Several important weavings by Frida Hansen have disappeared, some in Europe and the United States, and some in Norway, maybe even in Stavanger. And there may be others, unknown works by her hanging in private homes, notes Inger M. Gudmonson, the conservator with Stavanger Art Museum and one of the two curators for the upcoming exhibition. “De Fem Kloge or de Fem Daarlige Jomfruer” (“The Five Wise and Five Foolish Virgins”) is one of the works that everyone thought has disappeared, but which perhaps still exists somewhere. The weaving is dated 1900 and was displayed at the World’s Fair in Paris. It was also displayed in Glasgow, Florence and Stocklholm. It was sold in Florence, but disappeared during the First World War.
“Sørover” (“Southward”) from 1903 was exhibited several places in the United States, and was purchased by Mrs. Berthea Aske-Bergh. The current owner is unknown. “Svinedrengen” (“The Swineherd”) was accepted by the salon in Paris in 1909, and sold from an exhibition in Berlin the year after. “Frieriet” (“The Wooing”) was displayed and sold in Oslo in 1903; it’s owner is unknown.
Bankruptcy
Frida Hansen dreamed of becoming an artist, but had to drop her plans when she married the wealthy Wilhelm Severin Hansen. When her husband went bankrupt they lost two large businesses and a model farm in Hillevåg. Not long after Frida Hansen began an embroidery business in Stavanger and discovered old Norwegian coverlets. In 1892, nine years after the big collapse, the family moved to Kristiania (Oslo) and Frida Hansen established a weaving and dyeing business in Tullinløkka. She had many employees, but participated in the operations. She patented the techniques she developed.
Forgotten for many years
Frida Hansen was famous and successful as a textile artist, but was more or less forgotten until the 1970s.
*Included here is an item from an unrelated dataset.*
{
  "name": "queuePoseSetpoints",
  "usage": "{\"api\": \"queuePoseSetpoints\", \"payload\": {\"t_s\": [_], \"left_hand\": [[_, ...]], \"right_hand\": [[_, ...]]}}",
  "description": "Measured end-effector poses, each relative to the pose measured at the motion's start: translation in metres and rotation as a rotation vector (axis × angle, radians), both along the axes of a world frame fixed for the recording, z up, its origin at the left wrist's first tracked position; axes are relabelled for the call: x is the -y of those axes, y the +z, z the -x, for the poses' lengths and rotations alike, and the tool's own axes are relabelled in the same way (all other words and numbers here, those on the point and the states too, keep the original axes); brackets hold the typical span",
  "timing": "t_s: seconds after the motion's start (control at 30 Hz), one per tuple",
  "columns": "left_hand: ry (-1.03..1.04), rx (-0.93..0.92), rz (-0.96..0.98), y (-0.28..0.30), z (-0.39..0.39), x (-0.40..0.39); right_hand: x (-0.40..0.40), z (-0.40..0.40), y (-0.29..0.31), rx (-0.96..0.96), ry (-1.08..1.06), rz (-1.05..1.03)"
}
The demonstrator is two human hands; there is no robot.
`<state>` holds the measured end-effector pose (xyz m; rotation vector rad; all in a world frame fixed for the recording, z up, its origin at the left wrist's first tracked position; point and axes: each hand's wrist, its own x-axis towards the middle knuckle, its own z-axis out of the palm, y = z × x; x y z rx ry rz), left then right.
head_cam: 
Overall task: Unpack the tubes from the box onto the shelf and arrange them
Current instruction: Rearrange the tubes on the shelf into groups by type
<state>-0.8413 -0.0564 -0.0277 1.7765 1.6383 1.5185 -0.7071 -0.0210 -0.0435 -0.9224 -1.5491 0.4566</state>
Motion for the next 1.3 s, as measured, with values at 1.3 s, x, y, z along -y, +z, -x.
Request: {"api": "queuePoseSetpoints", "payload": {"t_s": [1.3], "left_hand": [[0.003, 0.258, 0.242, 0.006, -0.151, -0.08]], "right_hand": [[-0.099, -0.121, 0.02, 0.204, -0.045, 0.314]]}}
Gudmonson believes this was because interest in Art Noveau died out. Frida Hansen’s work places her in the direction that was popular around 1900. But not long after her work was considered both tasteless and excessive for years. When interest in Art Nouveau revived around 1950-60, so did interest in Frida Hansen’s works.
Another reason for a lack of interest in Frida Hansen, Gudmonsen explained, was that she was too internationally-oriented. Norwegian arts and crafts museums preferred works that referenced Norse mythology or Norwegian folk tales. Therefore they chose Gerhard Munthe and not Frida Hansen.
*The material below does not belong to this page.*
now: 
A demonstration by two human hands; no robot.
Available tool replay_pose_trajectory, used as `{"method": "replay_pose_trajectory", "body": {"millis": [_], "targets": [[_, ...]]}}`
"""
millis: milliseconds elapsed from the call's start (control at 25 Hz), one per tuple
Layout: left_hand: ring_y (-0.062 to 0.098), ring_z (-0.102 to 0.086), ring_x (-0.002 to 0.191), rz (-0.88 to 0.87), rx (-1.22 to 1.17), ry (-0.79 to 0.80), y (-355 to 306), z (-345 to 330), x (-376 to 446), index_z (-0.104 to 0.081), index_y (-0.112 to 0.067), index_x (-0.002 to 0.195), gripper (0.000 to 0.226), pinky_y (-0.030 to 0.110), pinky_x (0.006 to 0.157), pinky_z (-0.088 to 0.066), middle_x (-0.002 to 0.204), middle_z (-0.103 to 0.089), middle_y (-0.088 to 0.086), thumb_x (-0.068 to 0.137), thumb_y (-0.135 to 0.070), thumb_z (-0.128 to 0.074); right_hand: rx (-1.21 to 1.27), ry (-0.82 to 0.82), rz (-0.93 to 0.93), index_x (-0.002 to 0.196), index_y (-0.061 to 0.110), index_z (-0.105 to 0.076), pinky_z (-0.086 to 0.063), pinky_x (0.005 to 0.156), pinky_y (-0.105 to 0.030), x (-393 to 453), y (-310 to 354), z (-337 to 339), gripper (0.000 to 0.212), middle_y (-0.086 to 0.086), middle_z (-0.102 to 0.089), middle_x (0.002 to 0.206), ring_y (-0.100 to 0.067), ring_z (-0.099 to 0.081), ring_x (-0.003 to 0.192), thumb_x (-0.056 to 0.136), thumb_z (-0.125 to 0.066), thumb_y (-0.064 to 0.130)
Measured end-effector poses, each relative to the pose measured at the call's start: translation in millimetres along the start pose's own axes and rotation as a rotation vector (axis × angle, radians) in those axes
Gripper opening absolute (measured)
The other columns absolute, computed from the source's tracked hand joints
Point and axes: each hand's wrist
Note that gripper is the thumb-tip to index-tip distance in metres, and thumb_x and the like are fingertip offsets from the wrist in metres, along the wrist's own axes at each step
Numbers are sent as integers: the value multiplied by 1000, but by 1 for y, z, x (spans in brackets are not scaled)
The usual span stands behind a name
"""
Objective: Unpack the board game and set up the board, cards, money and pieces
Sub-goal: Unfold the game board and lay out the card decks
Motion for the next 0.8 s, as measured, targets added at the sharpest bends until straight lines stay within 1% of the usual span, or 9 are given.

Art Historian Anniken Thue is the advisor for the two curators who are working with the upcoming exhibition at the Stavanger Art Museum. She wrote a book on Frida Hansen in 1986, building on her master’s thesis in 1973.
This year the Museum of Decorative Arts and Design (Kunstindustrimuseet) in Oslo created a traveling exhibit, shown also at the Stavanger Kunstforening and the Vestlandske Kunstindustrimuseum i Bergen. It had been over one hundred years since Frida Hansen’s art was displayed in a large exhibit in Norway.